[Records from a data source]

*****

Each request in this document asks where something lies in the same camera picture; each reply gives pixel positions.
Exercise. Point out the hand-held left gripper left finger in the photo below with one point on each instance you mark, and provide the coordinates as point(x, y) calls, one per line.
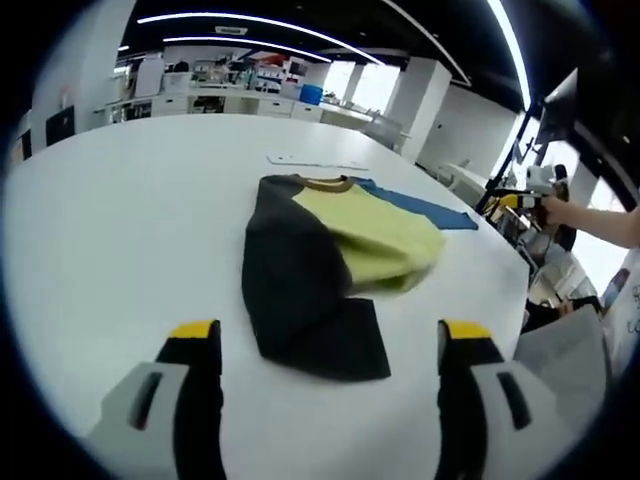
point(200, 360)

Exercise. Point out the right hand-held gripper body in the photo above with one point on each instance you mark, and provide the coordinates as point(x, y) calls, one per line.
point(540, 177)

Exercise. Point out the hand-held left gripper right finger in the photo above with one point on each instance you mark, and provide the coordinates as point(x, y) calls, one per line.
point(462, 360)

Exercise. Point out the yellow blue grey garment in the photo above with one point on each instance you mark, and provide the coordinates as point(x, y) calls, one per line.
point(380, 235)

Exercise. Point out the person's right hand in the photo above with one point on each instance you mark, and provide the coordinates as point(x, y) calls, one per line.
point(554, 211)

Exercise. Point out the black monitor stand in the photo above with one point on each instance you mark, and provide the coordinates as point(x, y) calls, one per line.
point(505, 160)

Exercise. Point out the black monitor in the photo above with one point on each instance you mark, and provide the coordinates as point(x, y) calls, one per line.
point(560, 110)

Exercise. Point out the narrow white pillar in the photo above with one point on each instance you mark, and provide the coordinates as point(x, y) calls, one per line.
point(425, 105)

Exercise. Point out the grey mesh chair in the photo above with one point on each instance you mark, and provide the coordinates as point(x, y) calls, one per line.
point(385, 130)

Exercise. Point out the white flat strip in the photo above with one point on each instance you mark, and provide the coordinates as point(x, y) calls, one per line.
point(300, 160)

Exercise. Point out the blue storage bin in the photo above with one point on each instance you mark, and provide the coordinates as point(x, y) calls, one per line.
point(311, 95)

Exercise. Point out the white counter cabinet row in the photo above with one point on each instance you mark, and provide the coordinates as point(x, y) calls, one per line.
point(270, 105)

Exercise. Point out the black cabinet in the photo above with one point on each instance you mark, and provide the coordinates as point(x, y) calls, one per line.
point(60, 127)

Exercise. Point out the wide white pillar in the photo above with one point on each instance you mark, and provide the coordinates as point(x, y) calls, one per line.
point(85, 75)

*****

● **Task goal**:
From the line that contains "Exercise. Point out the blue" through the final line of the entries above, every line must be reproduced exactly and nothing more.

● **Problem solution**:
Exercise. Point out the blue storage bin in the photo above with one point on each instance you mark, and provide the coordinates as point(x, y) calls, one per line.
point(311, 95)

Exercise. Point out the white counter cabinet row in the photo above with one point on each instance you mark, and provide the coordinates as point(x, y) calls, one per line.
point(270, 105)

Exercise. Point out the black cabinet in the photo above with one point on each instance you mark, and provide the coordinates as point(x, y) calls, one per line.
point(60, 127)

Exercise. Point out the wide white pillar in the photo above with one point on each instance you mark, and provide the coordinates as point(x, y) calls, one per line.
point(85, 75)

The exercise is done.